Understanding the evolutionary conservation of BHLH140:

• Comparative genomics approach:

  • Identify orthologs of BHLH140 in other plant species through reciprocal BLAST searches

  • Perform multiple sequence alignments focusing on the bHLH domain and other functional regions

  • Construct phylogenetic trees to determine evolutionary relationships with other bHLH proteins

  • The bHLH family in Arabidopsis has been classified into 21 subfamilies based on phylogenetic analysis

• Structural conservation analysis:

  • Examine conservation of key functional residues, particularly in the DNA-binding basic region

  • Analyze conservation of protein-interaction surfaces in the HLH region

  • Investigate whether domain architecture is preserved across species

  • Predict functional importance based on evolutionary constraint patterns

• Functional prediction framework:

  • Highly conserved orthologs likely maintain similar functions across species

  • Differences in conservation may indicate species-specific adaptations

  • Compare expression patterns of orthologs in different plant species to identify conserved regulatory modules

  • Cross-species complementation experiments can provide evidence for functional conservation

How does the DNA binding specificity of BHLH140 compare to other family members?
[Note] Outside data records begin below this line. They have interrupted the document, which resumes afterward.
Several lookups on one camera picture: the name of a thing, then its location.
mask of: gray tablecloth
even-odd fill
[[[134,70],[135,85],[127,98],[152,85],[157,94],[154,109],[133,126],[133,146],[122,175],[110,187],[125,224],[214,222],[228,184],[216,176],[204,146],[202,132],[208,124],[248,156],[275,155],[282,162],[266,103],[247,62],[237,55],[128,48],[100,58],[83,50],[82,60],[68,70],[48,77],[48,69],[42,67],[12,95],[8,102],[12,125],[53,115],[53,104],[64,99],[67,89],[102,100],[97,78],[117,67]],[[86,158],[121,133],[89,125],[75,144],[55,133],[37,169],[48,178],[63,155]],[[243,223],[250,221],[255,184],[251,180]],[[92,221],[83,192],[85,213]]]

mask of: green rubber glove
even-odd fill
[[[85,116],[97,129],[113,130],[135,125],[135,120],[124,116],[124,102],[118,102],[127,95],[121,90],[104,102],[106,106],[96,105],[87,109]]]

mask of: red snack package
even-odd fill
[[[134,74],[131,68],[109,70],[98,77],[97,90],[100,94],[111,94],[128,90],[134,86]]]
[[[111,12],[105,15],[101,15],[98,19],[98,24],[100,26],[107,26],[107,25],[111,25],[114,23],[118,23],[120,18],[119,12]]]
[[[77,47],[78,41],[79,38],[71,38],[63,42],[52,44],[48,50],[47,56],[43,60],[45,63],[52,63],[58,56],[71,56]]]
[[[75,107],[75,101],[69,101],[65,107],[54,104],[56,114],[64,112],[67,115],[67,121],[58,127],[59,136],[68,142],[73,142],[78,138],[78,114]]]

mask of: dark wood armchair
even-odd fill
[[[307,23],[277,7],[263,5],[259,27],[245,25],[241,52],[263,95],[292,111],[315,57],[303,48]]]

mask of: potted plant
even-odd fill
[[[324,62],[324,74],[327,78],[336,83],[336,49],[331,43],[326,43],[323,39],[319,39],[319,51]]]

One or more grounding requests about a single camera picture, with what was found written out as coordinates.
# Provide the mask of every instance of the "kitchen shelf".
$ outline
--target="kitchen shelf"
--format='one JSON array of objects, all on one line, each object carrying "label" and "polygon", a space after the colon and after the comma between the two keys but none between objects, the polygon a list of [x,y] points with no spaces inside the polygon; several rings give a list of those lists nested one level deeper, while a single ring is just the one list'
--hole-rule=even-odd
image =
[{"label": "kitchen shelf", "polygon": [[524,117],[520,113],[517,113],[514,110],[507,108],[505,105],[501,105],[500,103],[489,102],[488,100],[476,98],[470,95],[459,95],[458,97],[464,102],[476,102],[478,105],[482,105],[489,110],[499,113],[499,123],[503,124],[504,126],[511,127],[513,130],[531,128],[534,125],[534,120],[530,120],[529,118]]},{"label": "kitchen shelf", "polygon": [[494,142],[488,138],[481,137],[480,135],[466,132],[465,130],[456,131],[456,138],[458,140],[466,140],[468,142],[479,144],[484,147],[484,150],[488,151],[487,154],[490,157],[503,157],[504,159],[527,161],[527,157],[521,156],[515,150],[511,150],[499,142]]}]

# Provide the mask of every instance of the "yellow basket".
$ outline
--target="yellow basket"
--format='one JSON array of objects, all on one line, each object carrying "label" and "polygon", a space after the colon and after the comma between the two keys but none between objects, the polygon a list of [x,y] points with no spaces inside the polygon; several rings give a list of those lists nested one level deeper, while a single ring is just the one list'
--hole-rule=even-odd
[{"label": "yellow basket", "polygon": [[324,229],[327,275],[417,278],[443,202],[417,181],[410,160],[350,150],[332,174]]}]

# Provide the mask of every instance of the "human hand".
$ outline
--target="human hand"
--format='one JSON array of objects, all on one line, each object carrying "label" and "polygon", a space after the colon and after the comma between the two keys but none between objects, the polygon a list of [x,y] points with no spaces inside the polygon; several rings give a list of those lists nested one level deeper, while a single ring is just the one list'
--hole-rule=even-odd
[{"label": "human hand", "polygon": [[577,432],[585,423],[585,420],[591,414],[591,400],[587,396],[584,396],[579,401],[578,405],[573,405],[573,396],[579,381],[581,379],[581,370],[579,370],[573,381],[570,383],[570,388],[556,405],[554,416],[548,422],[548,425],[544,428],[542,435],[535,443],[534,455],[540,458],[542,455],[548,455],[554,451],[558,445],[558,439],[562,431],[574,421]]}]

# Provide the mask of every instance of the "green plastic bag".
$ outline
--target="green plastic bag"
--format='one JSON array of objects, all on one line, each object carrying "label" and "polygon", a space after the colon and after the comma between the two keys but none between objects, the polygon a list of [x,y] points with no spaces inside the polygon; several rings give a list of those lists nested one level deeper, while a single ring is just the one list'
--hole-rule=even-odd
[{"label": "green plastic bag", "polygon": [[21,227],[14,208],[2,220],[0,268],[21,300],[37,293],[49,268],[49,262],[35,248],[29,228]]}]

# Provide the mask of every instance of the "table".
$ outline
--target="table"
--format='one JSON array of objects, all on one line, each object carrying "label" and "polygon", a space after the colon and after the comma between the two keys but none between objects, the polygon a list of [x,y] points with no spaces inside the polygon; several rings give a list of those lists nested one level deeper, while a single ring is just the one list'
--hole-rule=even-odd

To characterize BHLH140 DNA binding preferences:

• Sequence-based prediction:

  • Analyze the basic region sequence of BHLH140 to predict its DNA-binding specificity

  • Compare with characterized bHLH proteins grouped according to DNA binding preferences:

    • Group A: Binds to E-box variant CAGCTG

    • Group B: Binds to G-box (CACGTG)

    • Group C: Binds to non-E-box sequences (NACGTG or NGCGTG)

• Experimental determination approaches:

  • Perform EMSA (Electrophoretic Mobility Shift Assay) with recombinant BHLH140 and labeled DNA probes

  • Conduct protein-binding microarrays to determine sequence preferences systematically

  • Utilize ChIP-seq data to identify enriched motifs in vivo

• Heterodimerization effects on binding specificity:

  • bHLH proteins often form both homodimers and heterodimers with differential binding preferences

  • The selection of dimerization partners can significantly alter DNA sequence recognition

  • For example, research on PIF3 and PIF4 has shown that both homodimers and heterodimers can bind to G-box DNA sequences, suggesting potential combinatorial regulation

  • These different dimeric configurations may regulate distinct sets of target genes

Through this comprehensive characterization of DNA binding preferences, researchers can better understand the regulatory networks controlled by BHLH140 and its position within the broader transcriptional landscape of Arabidopsis.